April 19, 2024

The Department of Education’s inclusion of P150 million for confidential funds in its 2023 budget seems inappropriate at this time when the country is still recovering from the impacts of the Covid-19 pandemic.

More importantly, the DepEd leadership must prioritize addressing perennial problems in the public school system such as lack of school buildings, classrooms, books, and other logistics that need urgent funding.

We don’t contest the justification made by DepEd when it said confidential funds are permitted for civilian offices. What bothers us is that this might just be a waste of people’s money, as the purpose for such funding is already inherent in the functions of the police and military, including offices and agencies that comprise the intelligence community.

Such request, if granted by Congress, will also set a precedent for civilian offi-ces to find ways to justify their need for confidential funds in the future.

It might be interesting to dig deeper why Vice President Sara Duterte, who also sits as DepEd secretary, has also requested for a separate P500M for confidential funds, the first time that the Office of the Vice President has proposed such huge amount in its annual budget.

In justifying the confidential funds of P150M, DepEd claimed the funds can be used to address violence including sexual abuse, graft and corruption, illegal drugs, insurgency, terrorism, and child labor, among others.

The request for P500M for the OVP, on the other hand, can be used to fund livelihood projects in conflict areas and basic social services, and financial subsidies.

We have reservations on how the funds will be used, as DepEd officials and personnel are trained to improve the country’s quality of education specially in the public school system and make our learners globally competitive, not on intelligence gathering and surveillance activities, which are the expertise of the police and military.

DepEd and the OVP are not intelligence-gathering offices.

There is danger in the use of confidential funds by DepEd, especially that the specific disbursements and use of these funds are not spelled out and the Commission on Audit only relies on what the agencies themselves submit to state auditors.

It does not take rocket science for DepEd officials led by the Vice President to realize there are more urgent concerns the agency needs to attend to such as the perennial lack of school buildings and classrooms, especially when the number of learners per classroom have to be limited to avoid overcrowding.

There’s more.

It would be wiser if DepEd will allocate the P150M to purchase additional 150,000 armchairs and three million textbooks or close to 5,000 laptops for teachers, which a group of teachers has projected to be lacking in public school system.

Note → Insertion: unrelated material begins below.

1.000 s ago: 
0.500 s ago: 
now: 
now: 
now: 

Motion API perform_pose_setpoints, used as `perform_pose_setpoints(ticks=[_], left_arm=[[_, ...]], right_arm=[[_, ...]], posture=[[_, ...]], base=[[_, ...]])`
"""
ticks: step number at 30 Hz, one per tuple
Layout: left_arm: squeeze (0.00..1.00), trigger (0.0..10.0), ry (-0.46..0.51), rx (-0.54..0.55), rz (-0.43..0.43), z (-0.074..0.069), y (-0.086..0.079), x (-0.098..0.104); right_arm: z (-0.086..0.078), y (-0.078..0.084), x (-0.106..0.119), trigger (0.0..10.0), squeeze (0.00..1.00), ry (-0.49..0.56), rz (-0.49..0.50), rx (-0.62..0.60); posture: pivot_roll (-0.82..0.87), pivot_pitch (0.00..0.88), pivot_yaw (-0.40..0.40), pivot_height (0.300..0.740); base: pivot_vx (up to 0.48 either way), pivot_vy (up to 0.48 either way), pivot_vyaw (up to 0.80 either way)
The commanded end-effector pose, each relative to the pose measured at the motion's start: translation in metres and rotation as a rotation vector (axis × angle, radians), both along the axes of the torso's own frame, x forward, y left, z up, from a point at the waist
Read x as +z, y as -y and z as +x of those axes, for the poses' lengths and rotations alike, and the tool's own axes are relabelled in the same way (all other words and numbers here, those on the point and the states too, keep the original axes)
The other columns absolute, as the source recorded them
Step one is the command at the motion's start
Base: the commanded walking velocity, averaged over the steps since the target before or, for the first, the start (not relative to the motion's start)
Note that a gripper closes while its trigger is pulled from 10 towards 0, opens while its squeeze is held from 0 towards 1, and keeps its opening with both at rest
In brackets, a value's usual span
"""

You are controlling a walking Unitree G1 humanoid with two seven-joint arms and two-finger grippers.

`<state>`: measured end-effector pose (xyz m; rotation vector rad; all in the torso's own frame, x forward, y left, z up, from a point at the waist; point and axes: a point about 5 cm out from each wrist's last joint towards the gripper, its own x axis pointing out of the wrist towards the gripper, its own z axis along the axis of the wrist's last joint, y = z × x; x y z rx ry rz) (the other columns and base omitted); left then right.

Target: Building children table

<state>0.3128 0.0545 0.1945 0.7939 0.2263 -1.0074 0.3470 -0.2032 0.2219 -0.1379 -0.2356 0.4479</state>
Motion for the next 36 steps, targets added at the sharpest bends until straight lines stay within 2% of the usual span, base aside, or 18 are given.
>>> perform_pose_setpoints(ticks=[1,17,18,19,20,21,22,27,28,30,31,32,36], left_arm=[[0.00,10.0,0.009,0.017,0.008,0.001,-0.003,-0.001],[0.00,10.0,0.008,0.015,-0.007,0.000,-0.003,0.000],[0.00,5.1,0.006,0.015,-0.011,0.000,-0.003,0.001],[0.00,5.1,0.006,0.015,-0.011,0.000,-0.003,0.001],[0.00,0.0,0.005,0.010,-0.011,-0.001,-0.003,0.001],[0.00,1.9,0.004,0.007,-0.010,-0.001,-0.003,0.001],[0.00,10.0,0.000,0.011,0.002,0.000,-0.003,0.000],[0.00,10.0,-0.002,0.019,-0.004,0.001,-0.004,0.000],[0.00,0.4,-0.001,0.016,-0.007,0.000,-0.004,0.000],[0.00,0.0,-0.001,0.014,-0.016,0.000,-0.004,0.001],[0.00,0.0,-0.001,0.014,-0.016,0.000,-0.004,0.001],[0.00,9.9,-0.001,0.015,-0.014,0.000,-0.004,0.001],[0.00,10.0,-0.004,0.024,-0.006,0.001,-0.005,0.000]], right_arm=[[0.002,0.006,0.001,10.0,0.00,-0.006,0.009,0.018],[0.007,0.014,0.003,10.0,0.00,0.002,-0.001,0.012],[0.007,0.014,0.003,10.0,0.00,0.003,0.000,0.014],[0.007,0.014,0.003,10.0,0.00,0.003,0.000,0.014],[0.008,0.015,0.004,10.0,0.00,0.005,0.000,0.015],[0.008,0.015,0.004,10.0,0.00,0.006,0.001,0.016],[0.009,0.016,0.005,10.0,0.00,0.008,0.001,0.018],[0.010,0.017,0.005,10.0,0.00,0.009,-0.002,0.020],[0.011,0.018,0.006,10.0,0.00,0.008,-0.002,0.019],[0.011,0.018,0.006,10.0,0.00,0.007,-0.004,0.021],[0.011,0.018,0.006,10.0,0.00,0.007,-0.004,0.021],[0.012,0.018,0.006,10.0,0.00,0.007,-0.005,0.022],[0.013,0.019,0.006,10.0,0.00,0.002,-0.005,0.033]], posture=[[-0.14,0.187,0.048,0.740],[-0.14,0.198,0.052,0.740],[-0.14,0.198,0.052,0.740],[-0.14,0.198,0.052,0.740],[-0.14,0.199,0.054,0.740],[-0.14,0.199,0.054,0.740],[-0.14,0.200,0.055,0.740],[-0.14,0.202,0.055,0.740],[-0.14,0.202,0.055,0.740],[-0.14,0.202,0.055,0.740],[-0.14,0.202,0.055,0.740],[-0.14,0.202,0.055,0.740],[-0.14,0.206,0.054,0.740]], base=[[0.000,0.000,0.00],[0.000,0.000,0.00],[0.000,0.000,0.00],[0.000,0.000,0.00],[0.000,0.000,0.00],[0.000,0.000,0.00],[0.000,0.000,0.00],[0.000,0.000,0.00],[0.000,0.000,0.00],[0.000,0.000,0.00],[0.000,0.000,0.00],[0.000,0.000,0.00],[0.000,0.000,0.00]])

We also support the call for DepEd to prioritize sourcing out funds for the agency’s special education program (SPED), which has zero budget in the 2023 National Expenditure Program due to lack of sufficient documentation on the part of DepEd.

A zero budget for SPED from its proposed P532M fund for 2023 means depriving thousands of learners with disabilities from access to quality education.

Some quarters likewise claimed the confidential funds might result to incidents in schools when teachers and students might be subjected to red-tagging; trampling on basic rights to privacy, to organization, and free expression.

It is our wish that Congress, in the course of approving budget proposals for agencies particularly DepEd, will make the wise decision based on the dictates of their conscience towards better quality education and globally-competitive Filipino learners.

There is no better substitute to transparency, not confidentiality in the disbursement of taxpayers’ money.